## Exercise directions
Return exactly the lines below, starting with the one that has "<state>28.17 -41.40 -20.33" and going on through the one that has "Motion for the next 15".

[Stored dataset items]
━━━━

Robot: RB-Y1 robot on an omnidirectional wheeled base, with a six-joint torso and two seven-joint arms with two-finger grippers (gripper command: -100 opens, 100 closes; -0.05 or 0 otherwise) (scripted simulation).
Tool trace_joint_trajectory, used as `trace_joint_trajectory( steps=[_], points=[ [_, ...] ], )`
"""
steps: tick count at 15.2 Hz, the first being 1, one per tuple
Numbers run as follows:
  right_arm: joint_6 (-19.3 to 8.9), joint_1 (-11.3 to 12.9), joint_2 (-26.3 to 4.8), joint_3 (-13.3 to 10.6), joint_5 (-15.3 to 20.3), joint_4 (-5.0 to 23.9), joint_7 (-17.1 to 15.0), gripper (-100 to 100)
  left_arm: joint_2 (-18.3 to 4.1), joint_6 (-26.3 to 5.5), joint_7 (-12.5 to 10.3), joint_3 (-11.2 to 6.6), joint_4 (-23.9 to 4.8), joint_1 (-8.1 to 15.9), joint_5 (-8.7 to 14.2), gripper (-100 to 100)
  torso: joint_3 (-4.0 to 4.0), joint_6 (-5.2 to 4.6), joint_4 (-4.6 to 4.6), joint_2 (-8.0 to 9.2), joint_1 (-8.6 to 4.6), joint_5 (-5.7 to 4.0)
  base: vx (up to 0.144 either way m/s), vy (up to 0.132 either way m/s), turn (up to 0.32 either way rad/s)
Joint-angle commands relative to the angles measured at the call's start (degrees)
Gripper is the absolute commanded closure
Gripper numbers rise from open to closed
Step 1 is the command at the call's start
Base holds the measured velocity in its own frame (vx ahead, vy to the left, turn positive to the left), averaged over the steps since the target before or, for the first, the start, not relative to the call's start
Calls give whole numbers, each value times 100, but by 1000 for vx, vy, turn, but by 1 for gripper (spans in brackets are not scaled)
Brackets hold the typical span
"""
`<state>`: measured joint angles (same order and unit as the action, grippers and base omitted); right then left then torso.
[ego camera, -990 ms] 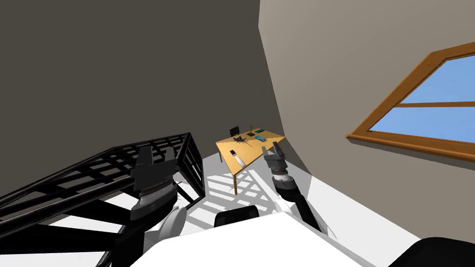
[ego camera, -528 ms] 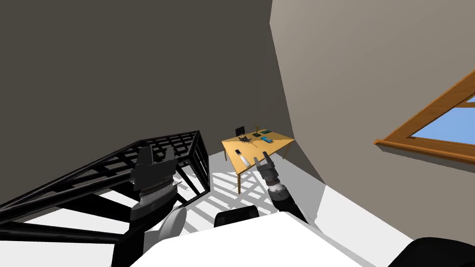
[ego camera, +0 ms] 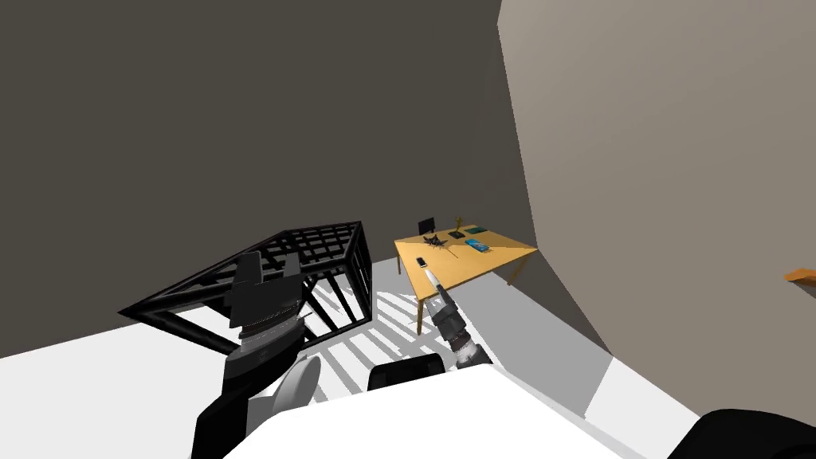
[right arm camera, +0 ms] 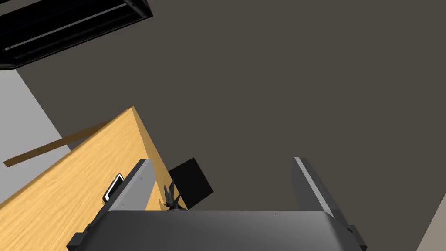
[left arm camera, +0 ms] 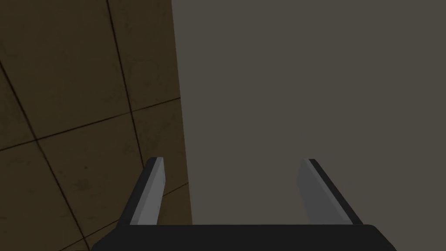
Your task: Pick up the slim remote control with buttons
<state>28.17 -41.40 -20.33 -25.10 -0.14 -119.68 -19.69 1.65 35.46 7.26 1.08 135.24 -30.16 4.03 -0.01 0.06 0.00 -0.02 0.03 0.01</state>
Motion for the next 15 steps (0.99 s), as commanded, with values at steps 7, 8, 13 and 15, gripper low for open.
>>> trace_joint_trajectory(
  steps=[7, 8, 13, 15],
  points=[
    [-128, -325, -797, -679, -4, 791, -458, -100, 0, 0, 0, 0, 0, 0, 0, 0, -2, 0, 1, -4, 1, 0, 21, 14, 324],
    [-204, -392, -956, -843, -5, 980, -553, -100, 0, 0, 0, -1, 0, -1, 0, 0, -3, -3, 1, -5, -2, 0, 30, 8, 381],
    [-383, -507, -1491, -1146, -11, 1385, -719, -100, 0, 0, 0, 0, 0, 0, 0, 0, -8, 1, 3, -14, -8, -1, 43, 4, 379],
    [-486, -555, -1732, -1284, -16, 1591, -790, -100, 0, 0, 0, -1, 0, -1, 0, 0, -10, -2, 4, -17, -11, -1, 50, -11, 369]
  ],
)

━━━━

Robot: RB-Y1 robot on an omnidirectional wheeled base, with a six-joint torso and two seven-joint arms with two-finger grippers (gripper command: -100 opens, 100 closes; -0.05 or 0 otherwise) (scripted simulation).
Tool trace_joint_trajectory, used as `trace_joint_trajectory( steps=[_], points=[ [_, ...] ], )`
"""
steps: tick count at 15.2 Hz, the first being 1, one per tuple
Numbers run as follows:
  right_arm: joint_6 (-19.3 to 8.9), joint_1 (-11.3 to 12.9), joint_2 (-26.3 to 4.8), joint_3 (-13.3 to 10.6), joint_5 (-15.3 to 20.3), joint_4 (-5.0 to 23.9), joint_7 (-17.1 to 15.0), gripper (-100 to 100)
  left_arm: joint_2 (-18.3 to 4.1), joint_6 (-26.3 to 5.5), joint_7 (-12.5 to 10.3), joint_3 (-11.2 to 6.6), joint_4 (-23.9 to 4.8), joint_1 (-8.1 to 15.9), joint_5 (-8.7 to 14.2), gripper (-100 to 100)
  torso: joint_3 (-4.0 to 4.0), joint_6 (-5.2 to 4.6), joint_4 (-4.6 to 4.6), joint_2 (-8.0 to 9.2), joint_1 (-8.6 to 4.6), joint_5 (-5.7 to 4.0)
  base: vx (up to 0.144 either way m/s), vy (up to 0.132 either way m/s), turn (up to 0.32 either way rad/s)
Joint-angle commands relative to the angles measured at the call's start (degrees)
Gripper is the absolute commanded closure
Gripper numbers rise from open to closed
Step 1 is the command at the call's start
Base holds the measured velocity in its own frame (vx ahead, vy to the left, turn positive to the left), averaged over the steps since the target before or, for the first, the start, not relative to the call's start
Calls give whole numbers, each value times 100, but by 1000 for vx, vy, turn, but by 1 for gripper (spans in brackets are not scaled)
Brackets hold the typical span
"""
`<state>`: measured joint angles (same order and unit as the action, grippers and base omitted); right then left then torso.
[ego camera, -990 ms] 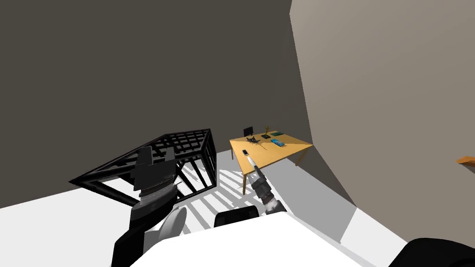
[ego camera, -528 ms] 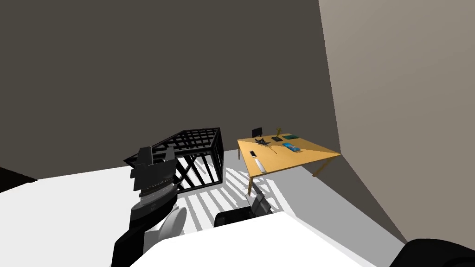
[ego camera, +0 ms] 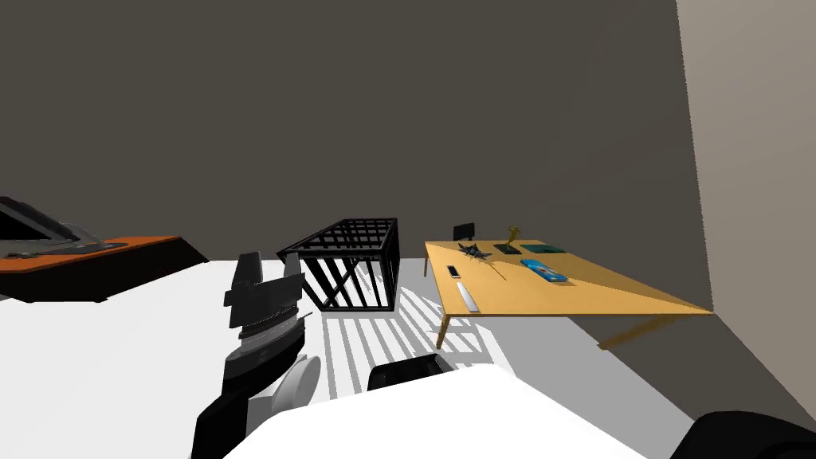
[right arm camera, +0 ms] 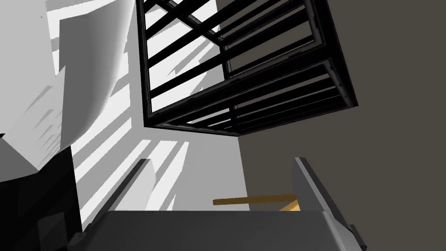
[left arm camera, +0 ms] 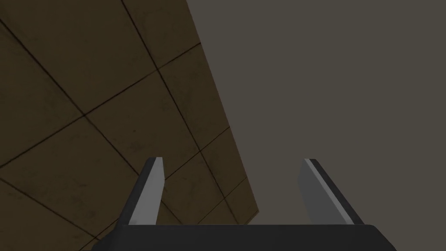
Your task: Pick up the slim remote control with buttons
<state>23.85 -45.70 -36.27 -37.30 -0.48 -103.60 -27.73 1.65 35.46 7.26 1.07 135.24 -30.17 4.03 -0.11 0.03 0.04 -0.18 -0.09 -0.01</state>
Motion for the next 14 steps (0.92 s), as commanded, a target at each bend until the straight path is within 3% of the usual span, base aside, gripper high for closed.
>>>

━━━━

## Finished exercise
<state>28.17 -41.40 -20.33 -25.10 -0.14 -119.68 -19.69 1.65 35.46 7.26 1.08 135.24 -30.16 4.03 -0.01 0.06 0.00 -0.02 0.03 0.01</state>
Motion for the next 15 steps (0.99 s), as commanded, with values at steps 7, 8, 13 and 15, gripper low for open.

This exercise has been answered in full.